▶ _WHAT THE EXERCISE ASKS_
Tell me how many lines in the data include "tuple", and keep the reply to that number.

▶ _RECORDS FOR THIS EXERCISE_
--

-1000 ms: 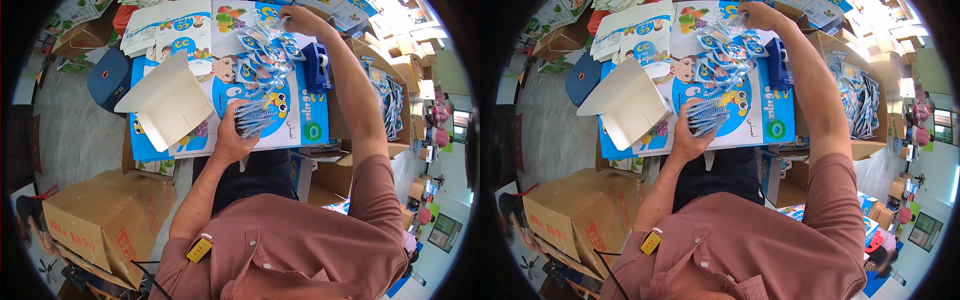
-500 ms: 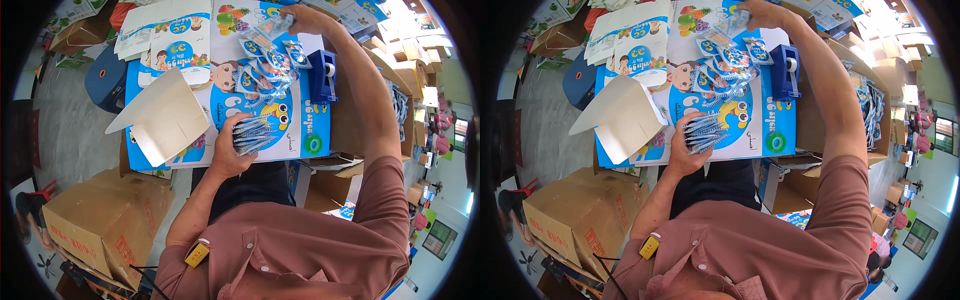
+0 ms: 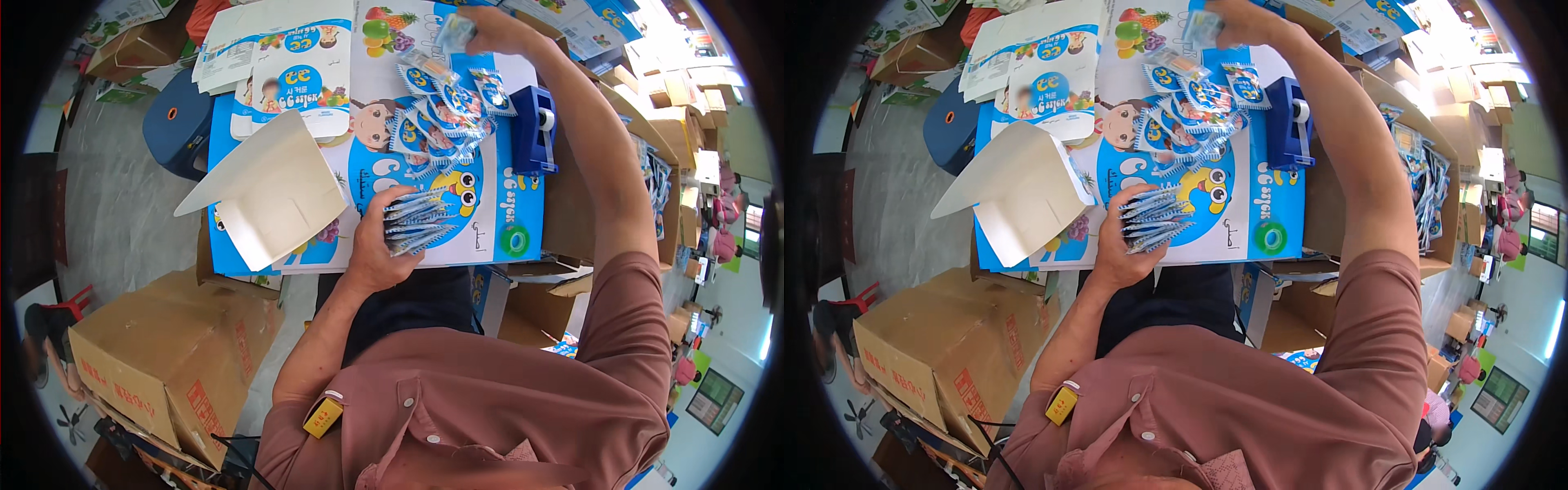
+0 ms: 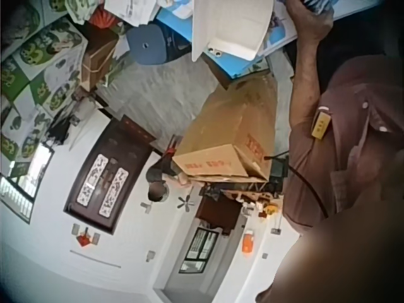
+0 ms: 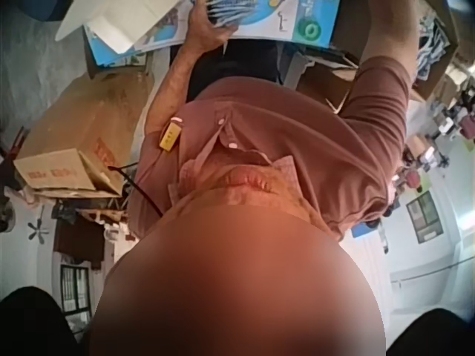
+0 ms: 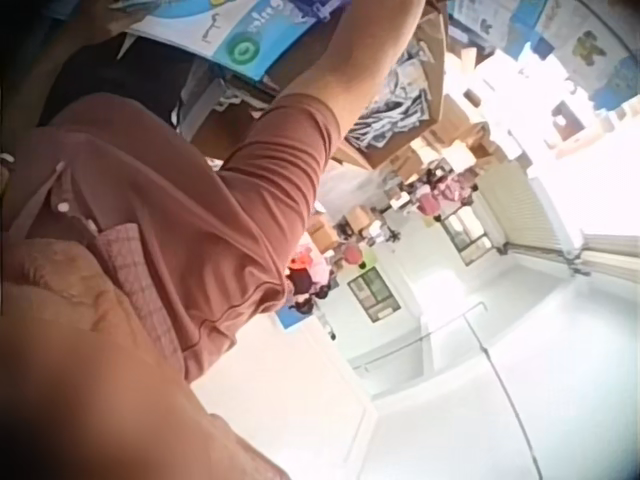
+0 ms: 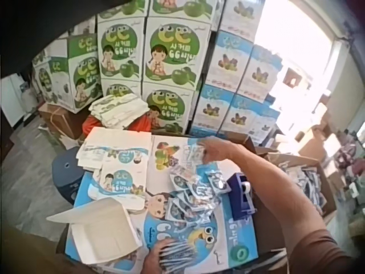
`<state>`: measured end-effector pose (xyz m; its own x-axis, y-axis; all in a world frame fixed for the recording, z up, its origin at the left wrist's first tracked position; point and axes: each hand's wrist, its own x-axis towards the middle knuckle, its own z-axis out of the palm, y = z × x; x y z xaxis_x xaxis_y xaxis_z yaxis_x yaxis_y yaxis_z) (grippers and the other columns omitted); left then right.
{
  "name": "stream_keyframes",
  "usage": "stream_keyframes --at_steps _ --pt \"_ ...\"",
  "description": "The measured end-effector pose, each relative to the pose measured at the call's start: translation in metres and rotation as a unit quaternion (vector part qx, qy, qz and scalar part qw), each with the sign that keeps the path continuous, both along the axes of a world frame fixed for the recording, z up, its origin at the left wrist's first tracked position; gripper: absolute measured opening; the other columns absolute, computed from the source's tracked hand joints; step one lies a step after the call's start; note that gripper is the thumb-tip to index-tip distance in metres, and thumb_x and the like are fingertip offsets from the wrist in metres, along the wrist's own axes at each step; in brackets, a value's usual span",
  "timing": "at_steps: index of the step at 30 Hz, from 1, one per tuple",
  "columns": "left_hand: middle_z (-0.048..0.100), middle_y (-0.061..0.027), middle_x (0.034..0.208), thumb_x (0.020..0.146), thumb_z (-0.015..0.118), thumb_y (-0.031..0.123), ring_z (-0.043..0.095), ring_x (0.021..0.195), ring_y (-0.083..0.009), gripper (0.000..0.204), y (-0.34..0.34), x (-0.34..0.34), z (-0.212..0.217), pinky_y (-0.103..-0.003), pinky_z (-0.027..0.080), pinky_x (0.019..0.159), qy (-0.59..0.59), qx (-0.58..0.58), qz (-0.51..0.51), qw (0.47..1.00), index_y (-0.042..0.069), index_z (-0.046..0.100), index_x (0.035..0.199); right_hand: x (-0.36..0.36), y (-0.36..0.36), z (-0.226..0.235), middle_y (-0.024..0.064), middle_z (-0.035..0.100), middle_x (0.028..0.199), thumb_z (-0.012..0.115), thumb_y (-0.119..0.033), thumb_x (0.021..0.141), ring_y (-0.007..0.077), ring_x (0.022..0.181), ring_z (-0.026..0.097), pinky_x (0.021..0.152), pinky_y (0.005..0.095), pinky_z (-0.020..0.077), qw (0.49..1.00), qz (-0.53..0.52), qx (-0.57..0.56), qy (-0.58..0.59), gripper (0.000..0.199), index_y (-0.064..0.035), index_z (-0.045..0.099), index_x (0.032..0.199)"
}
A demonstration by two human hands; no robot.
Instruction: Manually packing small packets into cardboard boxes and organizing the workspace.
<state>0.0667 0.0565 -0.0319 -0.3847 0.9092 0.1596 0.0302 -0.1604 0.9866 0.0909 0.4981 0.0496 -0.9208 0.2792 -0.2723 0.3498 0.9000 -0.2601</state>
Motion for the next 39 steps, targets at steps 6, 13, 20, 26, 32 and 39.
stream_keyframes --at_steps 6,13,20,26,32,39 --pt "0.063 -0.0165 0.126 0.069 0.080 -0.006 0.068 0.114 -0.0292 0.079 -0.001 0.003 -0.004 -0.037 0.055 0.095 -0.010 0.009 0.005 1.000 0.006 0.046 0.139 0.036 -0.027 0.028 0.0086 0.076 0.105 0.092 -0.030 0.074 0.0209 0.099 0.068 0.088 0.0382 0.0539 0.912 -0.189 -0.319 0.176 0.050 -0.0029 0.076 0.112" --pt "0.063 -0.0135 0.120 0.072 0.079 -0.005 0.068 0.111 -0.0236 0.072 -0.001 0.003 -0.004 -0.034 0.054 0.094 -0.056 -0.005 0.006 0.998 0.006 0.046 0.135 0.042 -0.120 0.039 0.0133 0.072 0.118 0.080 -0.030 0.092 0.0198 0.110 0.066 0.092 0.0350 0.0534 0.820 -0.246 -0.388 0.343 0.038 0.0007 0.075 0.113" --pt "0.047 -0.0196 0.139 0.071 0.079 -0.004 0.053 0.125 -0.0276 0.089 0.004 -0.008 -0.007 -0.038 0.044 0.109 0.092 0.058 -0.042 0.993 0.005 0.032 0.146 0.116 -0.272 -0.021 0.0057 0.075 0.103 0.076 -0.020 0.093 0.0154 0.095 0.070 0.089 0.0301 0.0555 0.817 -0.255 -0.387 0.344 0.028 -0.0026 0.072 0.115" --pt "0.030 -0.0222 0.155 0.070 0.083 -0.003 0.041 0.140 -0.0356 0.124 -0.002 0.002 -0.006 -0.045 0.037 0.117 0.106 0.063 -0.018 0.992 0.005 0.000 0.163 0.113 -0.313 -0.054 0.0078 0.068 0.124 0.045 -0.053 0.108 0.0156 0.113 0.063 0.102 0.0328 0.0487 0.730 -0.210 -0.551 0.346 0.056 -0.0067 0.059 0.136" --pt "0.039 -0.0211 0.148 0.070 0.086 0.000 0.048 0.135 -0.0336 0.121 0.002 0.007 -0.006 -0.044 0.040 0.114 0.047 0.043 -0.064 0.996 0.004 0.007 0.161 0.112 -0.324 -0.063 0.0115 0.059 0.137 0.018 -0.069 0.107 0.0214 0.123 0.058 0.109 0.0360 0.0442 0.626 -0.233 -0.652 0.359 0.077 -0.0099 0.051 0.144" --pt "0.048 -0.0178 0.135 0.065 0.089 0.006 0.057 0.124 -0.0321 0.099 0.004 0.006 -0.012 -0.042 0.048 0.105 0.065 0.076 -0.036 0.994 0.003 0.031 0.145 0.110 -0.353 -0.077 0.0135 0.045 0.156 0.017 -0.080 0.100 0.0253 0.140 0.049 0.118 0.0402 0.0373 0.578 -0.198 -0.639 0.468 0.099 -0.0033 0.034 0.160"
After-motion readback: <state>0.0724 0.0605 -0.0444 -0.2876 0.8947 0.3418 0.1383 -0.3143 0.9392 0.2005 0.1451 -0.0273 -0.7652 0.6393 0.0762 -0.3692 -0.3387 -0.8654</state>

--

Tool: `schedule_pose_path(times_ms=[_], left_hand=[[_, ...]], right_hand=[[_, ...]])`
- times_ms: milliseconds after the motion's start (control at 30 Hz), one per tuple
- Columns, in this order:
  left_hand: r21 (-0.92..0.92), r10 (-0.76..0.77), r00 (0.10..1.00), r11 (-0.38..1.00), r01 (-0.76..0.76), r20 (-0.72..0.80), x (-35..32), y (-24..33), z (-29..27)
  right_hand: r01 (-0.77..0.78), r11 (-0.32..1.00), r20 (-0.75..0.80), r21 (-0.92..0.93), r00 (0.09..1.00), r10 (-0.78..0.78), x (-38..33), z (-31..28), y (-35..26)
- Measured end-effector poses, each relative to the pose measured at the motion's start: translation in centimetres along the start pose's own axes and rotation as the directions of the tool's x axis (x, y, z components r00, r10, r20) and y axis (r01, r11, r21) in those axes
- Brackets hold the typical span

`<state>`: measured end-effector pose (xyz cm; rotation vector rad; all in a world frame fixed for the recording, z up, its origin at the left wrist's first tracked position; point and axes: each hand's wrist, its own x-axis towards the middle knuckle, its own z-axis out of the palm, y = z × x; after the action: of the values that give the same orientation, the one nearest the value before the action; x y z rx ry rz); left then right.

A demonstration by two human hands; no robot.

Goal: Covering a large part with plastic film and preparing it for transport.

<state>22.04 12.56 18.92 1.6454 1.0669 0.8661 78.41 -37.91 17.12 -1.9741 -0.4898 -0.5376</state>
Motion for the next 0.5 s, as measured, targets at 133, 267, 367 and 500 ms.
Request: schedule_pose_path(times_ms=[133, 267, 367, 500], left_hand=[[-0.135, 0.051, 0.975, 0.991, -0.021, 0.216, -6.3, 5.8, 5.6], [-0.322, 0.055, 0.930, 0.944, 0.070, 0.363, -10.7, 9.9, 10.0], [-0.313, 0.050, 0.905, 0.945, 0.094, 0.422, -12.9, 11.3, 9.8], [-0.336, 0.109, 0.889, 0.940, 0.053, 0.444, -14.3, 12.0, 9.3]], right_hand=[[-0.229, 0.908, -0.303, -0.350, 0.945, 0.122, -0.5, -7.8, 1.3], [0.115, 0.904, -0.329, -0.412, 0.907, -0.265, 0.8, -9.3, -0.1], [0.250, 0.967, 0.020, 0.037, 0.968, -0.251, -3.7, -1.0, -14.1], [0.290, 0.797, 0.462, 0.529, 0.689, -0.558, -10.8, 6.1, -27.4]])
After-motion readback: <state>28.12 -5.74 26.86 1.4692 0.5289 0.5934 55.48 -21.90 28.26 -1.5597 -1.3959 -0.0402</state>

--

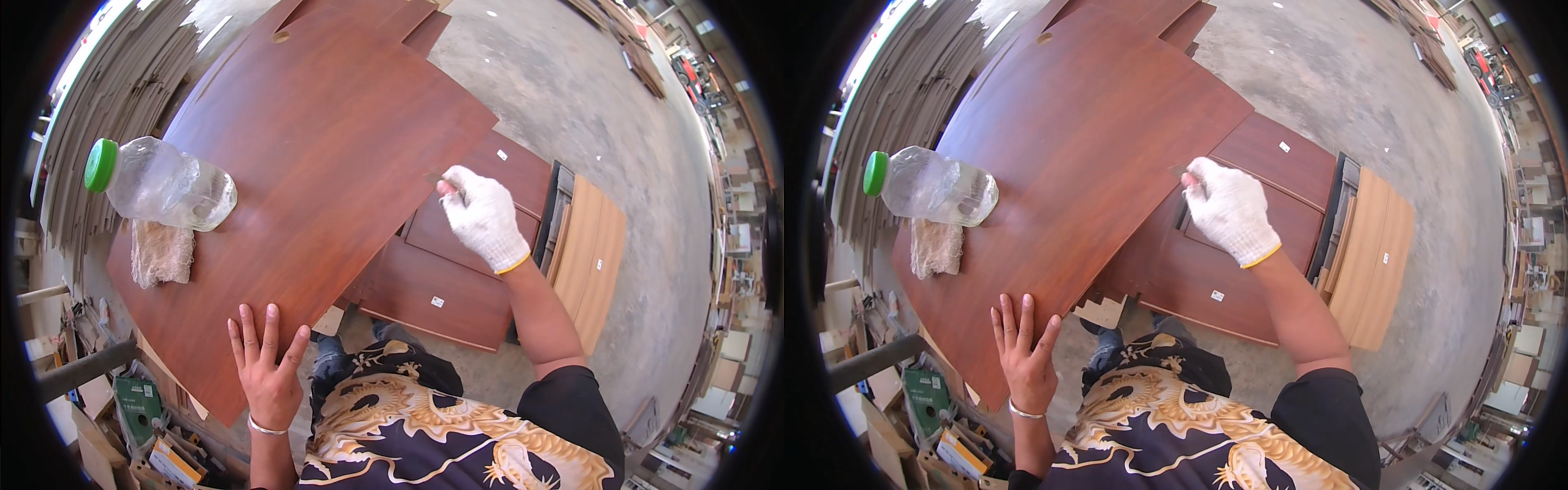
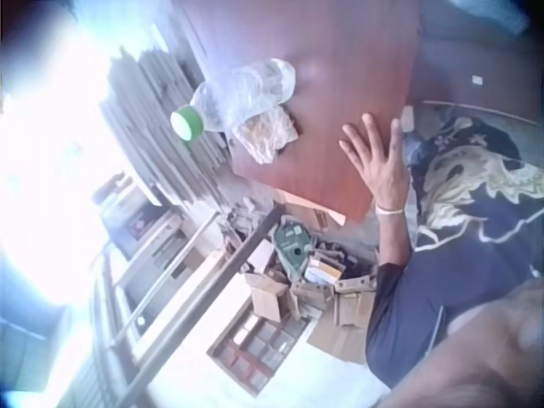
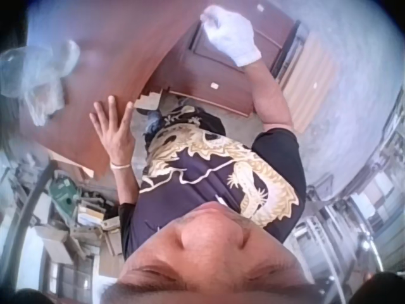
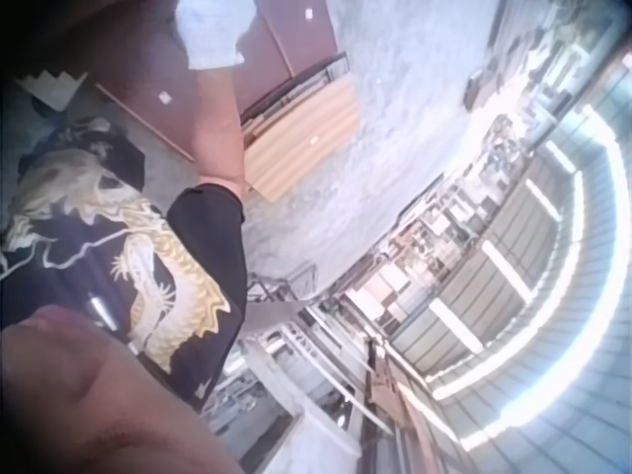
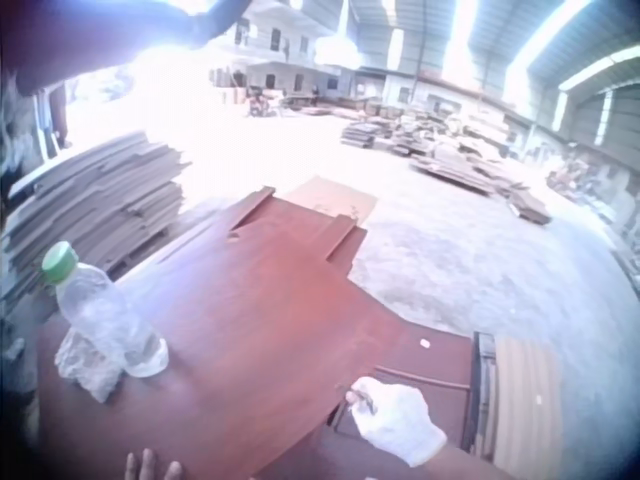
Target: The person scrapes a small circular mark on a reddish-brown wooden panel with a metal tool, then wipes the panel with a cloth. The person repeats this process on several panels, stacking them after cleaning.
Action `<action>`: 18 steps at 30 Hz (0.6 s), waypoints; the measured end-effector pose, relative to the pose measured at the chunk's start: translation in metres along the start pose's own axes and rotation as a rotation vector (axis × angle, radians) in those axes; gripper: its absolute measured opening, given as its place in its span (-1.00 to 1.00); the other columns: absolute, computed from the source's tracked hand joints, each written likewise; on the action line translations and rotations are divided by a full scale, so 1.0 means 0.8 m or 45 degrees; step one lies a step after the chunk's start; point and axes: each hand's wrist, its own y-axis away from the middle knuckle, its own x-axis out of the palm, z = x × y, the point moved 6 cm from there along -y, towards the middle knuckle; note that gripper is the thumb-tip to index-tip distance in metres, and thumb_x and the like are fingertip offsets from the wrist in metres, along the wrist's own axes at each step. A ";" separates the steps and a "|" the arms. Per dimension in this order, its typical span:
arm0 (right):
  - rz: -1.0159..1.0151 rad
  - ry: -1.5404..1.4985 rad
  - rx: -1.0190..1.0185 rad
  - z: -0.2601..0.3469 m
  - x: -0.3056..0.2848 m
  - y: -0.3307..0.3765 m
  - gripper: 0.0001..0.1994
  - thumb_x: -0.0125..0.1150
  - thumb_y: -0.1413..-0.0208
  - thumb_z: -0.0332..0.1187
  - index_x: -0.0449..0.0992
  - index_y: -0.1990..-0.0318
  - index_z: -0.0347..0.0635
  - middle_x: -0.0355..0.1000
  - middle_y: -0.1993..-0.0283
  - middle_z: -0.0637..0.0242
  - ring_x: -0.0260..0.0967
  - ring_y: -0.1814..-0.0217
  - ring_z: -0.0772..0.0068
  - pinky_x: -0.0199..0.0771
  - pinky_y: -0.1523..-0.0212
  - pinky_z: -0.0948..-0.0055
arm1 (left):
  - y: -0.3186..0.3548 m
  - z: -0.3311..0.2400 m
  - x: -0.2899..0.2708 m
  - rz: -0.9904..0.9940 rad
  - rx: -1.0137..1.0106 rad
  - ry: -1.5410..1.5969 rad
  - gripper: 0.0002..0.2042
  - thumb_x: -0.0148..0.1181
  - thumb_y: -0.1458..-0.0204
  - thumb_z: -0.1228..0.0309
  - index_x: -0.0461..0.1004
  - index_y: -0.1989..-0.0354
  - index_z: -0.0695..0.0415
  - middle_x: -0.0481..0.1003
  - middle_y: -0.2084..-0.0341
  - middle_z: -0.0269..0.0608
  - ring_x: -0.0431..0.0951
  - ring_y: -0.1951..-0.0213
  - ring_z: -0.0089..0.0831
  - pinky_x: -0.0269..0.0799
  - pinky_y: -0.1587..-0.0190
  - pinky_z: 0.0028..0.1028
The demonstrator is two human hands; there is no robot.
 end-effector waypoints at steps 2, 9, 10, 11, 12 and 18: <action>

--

▶ _ANSWER AREA_
2